Pars vite et reviens tard est le premier film policier de Régis Wargnier, mais aussi le dernier rôle au grand écran de Michel Serrault. La Presse s'est entretenue avec le réalisateur de polars, des rues de Paris et de la disparition d'un grand.

«Il y a quelque chose à quoi je ne m'attendais pas : c'est combien je tiens à la vie.» Les mystères de l'enquête viennent de se résoudre, ne restent que les au revoir de l'un des personnages-clés du film, Hervé Decambrais (Michel Serrault), et du célèbre enquêteur Adamsberg (José Garcia).

Le rideau se ferme sur Pars vite et reviens tard avec l'une des dernières répliques de Serrault au cinéma, et un face-à-face saisissant. «C'est dur, dit Régis Wargnier. J'ai eu envie de cette réplique qui n'était pas dans le scénario original. Dans cette scène, Michel est magnifique. Je peux vous dire que ça, c'était la première prise.»

Quand Wargnier a croisé Serrault pour la première fois, il y a 30 ans, il n'était encore qu'assistant de production. Serrault tenait déjà le premier rôle, et était aussi célèbre que son caractère. «Michel avait ses têtes, son caractère et ses goûts, et c'était un film où il n'était pas heureux», se souvient Régis Wargnier. Sa tête est revenue à l'acteur, qui lui a offert des places pour sa pièce, La cage aux folles.

«On était dans une loge juste au-dessus de la scène, il venait nous parler, nous dire deux, trois conneries. C'était Michel, c'était de la générosité, dit Régis Wargnier. Michel était un acteur génial et je ne dirais pas ça pour beaucoup d'acteurs. Il attrapait des personnages caricaturaux, comme Zaza de La cage aux folles, et il finissait par leur trouver de l'humanité. C'était ça, son talent.»

Jamais Régis Wargnier n'avait fait tourner Serrault. Jusqu'à ce qu'on propose au réalisateur d'Indochine d'adapter pour le grand écran l'un des best-sellers de Fred Vargas, Pars vite et reviens tard. Il songe à Serrault pour interpréter un vieil érudit. L'acteur devancera le réalisateur.

«On bouffait avec des potes. Il m'a dit: "Viens, on se met dans un coin." On se met en bout de table. Et là il me dit : "Bon, dis donc, coco, faut se dépêcher, hein. Quand est-ce que tu me fais tourner?"» relate Régis Wargnier. Et, pour le plus grand bonheur du réalisateur, Serrault a même aimé son partenaire au grand écran, José Garcia.

Tout comme Michel Serrault, José Garcia s'est fait connaître pour ses numéros parodiques, ses drôles d'excès, à mille lieux du personnage silencieux et grave d'Adamsberg. «Pour José, c'était une obsession de tourner avec Serrault, dit Régis Wargnier. Michel était content de bluffer un jeune acteur, et de lui transmettre le flambeau.»

Un kaléidoscope de Paris

Dans Pars vite, les Parisiens sont (presque) malades de la peste. Adamsberg se lance sur les traces du semeur du virus. Son enquête le mène sur une petite place, nichée aux côtés du Centre Pompidou, encadrée par une église millénaire et des constructions contemporaines.

«Il fallait constituer un kaléidoscope de Paris. C'était un casse-tête intéressant, de filmer Paris sans que cela soit trop du déjà vu», dit Régis Wargnier. Fred Vargas a logé le coeur de l'enquête dans le quartier de Montparnasse. Wargnier lui a préféré la place Stravinsky.

«Il fallait que cette place soit crédible, qu'elle contienne le passé et le moderne, qu'il y ait un endroit naturel pour le crieur, qu'il y ait des artistes. Je voulais retrouver une place du Moyen-Âge.»
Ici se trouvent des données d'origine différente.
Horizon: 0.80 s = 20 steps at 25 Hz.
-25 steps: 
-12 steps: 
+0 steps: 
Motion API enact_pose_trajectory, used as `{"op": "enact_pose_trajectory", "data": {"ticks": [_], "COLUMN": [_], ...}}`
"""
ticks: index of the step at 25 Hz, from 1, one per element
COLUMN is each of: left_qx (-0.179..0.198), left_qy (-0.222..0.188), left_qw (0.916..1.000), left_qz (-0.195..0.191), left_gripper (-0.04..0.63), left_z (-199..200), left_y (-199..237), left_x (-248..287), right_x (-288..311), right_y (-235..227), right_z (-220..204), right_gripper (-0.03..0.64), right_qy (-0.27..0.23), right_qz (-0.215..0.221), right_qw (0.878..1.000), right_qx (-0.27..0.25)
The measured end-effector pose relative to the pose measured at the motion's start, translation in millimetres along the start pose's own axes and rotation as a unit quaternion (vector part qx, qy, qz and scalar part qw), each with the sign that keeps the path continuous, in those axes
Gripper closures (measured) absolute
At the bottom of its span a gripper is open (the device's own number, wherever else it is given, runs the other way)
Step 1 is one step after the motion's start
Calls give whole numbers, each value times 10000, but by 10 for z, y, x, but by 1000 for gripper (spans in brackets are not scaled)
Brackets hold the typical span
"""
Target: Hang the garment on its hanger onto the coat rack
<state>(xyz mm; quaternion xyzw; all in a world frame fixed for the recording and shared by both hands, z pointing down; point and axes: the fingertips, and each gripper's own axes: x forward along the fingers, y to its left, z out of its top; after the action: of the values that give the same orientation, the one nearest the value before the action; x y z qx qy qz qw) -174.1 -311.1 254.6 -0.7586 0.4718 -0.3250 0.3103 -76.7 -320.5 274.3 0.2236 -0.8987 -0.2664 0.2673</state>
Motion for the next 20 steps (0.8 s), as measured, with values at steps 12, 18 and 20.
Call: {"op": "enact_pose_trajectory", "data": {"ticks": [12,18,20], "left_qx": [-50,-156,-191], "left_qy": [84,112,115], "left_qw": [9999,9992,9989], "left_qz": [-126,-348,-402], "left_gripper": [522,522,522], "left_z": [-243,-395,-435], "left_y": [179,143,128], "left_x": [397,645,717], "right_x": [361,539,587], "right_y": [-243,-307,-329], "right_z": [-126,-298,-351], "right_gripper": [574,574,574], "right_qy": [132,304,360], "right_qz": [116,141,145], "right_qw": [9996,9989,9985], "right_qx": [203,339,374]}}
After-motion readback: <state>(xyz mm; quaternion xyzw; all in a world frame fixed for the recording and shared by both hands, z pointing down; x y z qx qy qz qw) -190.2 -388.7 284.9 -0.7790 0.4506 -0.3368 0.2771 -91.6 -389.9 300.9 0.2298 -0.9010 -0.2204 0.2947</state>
Sa vision de Paris est sans conteste l'une des plus grandes réussites du film. Wargnier promène habilement l'intrigue des grandes et modernes superficies de la bibliothèque François-Mitterrand aux sombres et moyenâgeuses ruelles de la Ville lumière.

Pour le cinéma, le dénouement du roman policier a été revu et corrigé. «Ils sont très compliqués, les bouquins de Vargas», note Wargnier. Les puristes verront peut-être dans cette relecture du polar un sacrilège. Le simple spectateur, lui, s'étonnera des rebondissements encore nombreux.

«Dans les polars contemporains, l'intrigue est souvent plus réussie que la résolution de l'énigme. Souvent, dans ces romans contemporains, il y a 200 pages vachement bien, et les 20 dernières on fait : "ah bon", estime le réalisateur. Le plus important, c'est l'intrigue. Et surtout, chez Vargas, le plus important c'est Adamsberg.» Et puis Serrault.